» DIRECTIONS
For this exercise, write out only the lines of the entries below from the one with "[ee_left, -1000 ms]" up to and including the one with "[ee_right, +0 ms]", exactly as they are. Pictures stay out.

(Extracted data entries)
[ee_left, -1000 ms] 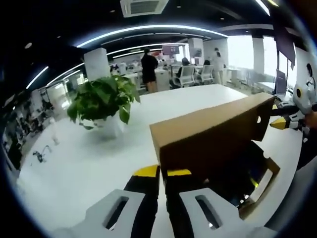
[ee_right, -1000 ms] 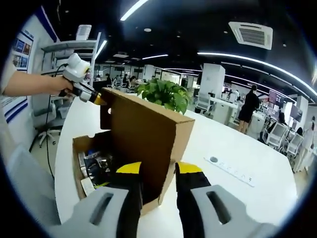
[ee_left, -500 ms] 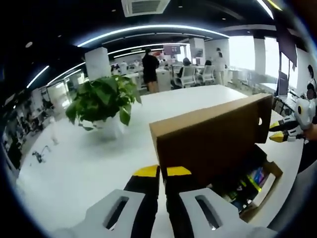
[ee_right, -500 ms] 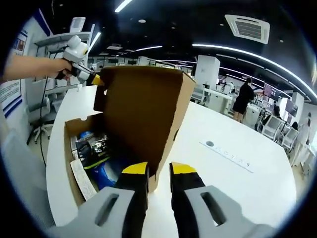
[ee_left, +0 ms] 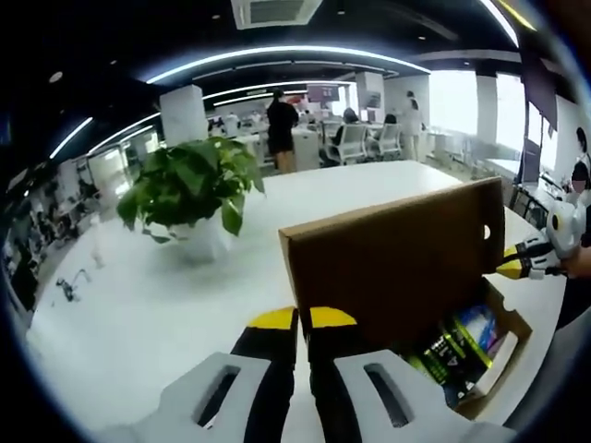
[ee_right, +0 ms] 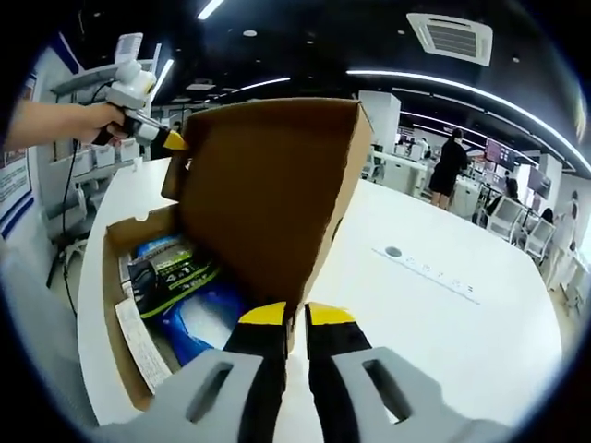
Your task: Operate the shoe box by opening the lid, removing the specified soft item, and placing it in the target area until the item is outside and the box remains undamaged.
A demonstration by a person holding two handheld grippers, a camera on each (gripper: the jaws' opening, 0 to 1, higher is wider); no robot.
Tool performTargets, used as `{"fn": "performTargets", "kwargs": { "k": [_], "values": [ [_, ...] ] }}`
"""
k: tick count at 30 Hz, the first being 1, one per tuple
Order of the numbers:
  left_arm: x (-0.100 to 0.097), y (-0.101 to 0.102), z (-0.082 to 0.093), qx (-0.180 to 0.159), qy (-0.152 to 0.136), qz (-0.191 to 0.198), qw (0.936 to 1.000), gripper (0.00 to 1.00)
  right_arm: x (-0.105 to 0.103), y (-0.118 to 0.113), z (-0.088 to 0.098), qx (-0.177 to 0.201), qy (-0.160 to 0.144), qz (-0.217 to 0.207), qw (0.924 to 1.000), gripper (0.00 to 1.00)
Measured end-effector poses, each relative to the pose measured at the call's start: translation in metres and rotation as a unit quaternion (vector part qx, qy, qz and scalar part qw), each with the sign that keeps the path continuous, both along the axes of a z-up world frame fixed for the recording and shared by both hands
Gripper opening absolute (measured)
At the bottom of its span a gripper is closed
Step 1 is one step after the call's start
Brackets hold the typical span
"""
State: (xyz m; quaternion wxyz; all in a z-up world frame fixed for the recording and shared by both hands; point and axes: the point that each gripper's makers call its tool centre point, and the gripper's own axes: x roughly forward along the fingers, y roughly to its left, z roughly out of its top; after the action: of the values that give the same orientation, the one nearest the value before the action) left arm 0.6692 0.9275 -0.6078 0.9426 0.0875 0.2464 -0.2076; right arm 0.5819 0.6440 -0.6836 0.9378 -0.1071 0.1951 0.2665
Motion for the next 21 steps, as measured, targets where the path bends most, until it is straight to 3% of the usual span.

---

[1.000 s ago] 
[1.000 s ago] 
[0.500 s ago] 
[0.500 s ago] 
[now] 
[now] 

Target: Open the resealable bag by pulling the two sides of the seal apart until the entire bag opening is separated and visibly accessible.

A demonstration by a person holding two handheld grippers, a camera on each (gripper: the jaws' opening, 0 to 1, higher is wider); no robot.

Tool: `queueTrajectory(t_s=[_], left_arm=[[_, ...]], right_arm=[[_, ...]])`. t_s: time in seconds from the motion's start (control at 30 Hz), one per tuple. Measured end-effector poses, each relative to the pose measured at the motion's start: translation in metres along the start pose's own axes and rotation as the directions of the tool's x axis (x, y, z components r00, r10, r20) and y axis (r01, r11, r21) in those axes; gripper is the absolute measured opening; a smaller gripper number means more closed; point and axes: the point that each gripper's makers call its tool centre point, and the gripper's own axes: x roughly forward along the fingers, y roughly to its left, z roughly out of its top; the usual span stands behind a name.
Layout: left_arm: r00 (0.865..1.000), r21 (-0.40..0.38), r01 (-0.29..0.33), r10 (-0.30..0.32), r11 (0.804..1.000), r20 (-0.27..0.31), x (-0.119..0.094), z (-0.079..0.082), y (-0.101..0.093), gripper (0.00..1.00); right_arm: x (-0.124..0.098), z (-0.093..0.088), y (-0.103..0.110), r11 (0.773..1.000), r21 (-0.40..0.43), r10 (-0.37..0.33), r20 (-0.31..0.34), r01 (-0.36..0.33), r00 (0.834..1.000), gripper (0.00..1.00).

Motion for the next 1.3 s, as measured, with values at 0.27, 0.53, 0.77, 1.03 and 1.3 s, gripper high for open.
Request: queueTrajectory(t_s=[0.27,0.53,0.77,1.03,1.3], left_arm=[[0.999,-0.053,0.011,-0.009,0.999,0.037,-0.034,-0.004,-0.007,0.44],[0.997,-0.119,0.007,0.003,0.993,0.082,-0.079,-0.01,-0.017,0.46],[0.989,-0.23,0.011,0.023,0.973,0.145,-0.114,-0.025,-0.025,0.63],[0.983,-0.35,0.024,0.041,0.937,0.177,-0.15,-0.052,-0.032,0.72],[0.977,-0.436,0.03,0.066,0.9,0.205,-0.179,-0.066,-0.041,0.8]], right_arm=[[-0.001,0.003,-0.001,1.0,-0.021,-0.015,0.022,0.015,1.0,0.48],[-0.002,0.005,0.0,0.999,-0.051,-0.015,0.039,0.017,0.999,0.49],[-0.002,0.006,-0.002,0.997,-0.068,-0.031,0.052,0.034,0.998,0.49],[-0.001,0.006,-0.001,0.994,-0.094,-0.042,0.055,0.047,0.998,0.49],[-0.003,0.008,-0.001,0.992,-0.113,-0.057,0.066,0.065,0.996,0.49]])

» RESPONSE AREA
[ee_left, -1000 ms] 
[ee_right, -1000 ms] 
[ee_left, -500 ms] 
[ee_right, -500 ms] 
[ee_left, +0 ms] 
[ee_right, +0 ms] 

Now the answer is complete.